Published online Nov 15, 2015. doi: 10.4251/wjgo.v7.i11.271
Peer-review started: May 15, 2015
First decision: June 2, 2015
Revised: June 20, 2015
Accepted: September 30, 2015
Article in press: October 9, 2015
Published online: November 15, 2015
Colorectal cancer (CRC) remains a leading cause of cancer death in both men and women worldwide. Among the factors and mechanisms that are involved in the multifactorial etiology of CRC, autophagy is an important transformational switch that occurs when a cell shifts from normal to malignant. In recent years, multiple hypotheses have been considered regarding the autophagy mechanisms that are involved in cancer. The currently accepted hypothesis is that autophagy has dual and contradictory roles in carcinogenesis, but the precise mechanisms leading to autophagy in cancer are not yet fully defined and seem to be context dependent. Autophagy is a surveillance mechanism used by normal cells that protects them from the transformation to malignancy by removing damaged organelles and aggregated proteins and by reducing reactive oxygen species, mitochondrial abnormalities and DNA damage. However, autophagy also supports tumor formation by promoting access to nutrients that are critical to the metabolism and growth of tumor cells and by inhibiting cellular death and increasing drug resistance. Autophagy studies in CRC have focused on several molecules, mainly microtubule-associated protein 1 light chain 3, beclin 1, and autophagy related 5, with conflicting results. Beneficial effects were observed for some agents that modulate autophagy in CRC either alone or, more often, in combination with other agents. More extensive studies are needed in the future to clarify the roles of autophagy-related genes and modulators in colorectal carcinogenesis, and to develop potential beneficial agents for the prognosis and treatment of CRC.
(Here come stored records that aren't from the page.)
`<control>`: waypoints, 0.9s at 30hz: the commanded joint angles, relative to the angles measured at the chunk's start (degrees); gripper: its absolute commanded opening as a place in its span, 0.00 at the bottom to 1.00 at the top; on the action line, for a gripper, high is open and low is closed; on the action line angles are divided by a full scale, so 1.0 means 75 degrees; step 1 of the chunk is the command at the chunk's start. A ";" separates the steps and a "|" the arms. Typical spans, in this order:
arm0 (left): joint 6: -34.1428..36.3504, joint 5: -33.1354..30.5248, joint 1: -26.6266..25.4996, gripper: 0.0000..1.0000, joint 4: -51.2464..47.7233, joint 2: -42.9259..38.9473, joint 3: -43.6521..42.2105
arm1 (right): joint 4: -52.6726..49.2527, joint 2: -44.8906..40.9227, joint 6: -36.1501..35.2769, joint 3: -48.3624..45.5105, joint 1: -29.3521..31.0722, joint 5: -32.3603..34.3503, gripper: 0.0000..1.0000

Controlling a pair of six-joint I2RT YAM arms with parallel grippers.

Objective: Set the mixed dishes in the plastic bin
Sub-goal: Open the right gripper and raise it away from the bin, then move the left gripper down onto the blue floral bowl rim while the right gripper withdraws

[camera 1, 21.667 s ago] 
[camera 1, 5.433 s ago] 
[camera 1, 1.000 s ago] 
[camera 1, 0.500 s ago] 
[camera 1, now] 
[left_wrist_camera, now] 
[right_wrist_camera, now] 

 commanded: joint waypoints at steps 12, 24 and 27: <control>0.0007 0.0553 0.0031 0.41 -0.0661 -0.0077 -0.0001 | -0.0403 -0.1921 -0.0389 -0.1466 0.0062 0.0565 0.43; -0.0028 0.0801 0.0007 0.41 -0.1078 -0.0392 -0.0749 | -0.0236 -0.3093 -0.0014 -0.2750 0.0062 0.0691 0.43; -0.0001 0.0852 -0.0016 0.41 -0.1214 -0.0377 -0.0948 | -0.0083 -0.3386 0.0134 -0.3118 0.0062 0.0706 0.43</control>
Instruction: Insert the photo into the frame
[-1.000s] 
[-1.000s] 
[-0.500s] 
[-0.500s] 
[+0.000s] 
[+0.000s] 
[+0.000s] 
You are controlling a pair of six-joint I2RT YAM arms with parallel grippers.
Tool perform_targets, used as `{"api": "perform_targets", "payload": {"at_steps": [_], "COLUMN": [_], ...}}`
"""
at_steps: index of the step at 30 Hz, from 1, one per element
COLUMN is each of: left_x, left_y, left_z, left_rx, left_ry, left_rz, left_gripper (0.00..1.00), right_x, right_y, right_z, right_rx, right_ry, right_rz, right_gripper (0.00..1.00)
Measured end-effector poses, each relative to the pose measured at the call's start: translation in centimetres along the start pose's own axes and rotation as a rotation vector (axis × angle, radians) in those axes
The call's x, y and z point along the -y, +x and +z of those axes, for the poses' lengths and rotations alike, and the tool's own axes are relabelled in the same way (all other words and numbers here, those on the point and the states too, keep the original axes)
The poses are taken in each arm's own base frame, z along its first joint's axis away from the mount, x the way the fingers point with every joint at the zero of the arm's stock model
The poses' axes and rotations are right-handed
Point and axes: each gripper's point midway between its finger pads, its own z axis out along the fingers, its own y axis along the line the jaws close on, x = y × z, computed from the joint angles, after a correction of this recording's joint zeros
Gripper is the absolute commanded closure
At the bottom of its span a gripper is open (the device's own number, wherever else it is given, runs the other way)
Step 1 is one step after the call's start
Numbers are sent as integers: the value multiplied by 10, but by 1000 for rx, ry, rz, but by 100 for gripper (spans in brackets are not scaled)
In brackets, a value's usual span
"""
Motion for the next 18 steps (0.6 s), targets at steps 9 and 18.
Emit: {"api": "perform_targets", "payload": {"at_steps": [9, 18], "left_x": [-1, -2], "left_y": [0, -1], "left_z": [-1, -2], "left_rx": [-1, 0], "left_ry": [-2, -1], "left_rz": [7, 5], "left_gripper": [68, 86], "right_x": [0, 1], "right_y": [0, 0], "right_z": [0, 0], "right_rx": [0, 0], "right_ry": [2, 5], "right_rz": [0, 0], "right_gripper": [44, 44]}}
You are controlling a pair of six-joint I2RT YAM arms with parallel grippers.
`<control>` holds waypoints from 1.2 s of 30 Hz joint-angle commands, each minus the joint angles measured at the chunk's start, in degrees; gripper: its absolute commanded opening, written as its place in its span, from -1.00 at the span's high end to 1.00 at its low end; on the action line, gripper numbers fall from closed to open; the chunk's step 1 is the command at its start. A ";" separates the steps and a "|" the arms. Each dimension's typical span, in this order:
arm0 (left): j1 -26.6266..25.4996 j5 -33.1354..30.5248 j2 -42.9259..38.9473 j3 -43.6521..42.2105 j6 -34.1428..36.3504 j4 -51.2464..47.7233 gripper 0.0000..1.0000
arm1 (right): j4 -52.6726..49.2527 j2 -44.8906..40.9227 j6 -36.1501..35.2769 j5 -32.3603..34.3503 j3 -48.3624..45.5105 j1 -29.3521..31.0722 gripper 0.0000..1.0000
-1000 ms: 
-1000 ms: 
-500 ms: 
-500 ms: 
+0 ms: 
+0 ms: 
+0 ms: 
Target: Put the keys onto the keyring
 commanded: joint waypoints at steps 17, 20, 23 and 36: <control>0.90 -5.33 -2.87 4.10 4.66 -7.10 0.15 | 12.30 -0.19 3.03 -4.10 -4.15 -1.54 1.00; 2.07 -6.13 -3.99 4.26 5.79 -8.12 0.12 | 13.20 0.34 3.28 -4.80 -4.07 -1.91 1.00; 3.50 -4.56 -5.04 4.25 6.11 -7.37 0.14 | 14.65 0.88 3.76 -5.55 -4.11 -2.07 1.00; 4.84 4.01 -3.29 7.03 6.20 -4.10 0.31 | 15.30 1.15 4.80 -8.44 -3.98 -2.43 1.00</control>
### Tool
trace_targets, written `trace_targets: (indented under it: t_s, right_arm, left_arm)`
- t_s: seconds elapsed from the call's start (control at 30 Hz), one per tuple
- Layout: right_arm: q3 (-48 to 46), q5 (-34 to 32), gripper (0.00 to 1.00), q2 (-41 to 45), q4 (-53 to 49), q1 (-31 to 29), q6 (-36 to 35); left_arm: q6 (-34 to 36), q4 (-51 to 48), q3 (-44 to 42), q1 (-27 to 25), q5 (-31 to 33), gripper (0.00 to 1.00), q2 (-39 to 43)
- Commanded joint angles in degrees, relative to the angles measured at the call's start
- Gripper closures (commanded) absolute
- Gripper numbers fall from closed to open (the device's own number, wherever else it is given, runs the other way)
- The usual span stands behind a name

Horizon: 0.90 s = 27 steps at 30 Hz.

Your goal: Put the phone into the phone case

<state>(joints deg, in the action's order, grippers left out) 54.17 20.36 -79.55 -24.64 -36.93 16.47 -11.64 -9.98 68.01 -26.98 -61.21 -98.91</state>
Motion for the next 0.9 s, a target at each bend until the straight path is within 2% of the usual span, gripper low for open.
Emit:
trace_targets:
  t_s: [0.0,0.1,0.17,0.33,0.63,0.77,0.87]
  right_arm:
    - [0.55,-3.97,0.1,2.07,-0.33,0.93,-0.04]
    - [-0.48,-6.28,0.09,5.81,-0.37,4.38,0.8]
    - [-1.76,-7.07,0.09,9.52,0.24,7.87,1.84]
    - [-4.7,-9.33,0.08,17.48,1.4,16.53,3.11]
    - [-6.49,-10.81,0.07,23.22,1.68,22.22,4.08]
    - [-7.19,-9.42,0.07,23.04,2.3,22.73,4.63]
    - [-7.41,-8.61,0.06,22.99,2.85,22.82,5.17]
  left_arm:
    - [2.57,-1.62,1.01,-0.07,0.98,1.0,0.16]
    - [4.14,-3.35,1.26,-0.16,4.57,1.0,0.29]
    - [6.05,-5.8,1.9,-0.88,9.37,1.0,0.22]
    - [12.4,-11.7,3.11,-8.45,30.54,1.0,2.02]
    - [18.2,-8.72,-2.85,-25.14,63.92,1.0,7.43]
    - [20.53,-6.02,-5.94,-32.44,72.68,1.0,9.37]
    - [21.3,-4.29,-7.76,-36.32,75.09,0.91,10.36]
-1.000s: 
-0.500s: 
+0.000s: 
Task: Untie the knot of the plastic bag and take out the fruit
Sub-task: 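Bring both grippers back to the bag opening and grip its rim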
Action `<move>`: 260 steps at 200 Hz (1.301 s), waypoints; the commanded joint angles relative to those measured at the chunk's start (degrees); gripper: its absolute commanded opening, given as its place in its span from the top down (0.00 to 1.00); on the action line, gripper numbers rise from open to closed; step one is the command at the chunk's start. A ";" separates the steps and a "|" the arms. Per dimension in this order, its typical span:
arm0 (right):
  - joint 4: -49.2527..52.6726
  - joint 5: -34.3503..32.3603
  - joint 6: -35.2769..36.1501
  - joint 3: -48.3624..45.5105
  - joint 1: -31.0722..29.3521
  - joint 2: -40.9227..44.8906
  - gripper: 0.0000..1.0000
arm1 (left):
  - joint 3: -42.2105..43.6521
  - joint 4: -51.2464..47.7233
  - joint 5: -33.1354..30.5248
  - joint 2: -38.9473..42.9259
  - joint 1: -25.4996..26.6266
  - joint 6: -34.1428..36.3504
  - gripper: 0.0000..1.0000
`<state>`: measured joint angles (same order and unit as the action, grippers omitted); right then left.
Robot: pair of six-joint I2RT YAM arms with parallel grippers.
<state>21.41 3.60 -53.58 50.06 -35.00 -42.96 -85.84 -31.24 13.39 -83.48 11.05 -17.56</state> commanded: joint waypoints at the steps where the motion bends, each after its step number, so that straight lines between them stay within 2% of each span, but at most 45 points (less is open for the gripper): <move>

Core tip: This review describes the role of autophagy in cancer, focusing on the involvement of autophagy in colorectal cancer (CRC). Initially, we describe the steps and components of autophagy, and we then further highlight the dual role of autophagy in cancer, where it can potentially act as both a promoter and an inhibitor during the transformation from normal to malignant cell. In particular, we emphasize the major autophagy genes involved in CRC pathogenesis along with autophagy-modulating agents and their modes of action in the context of CRC therapy.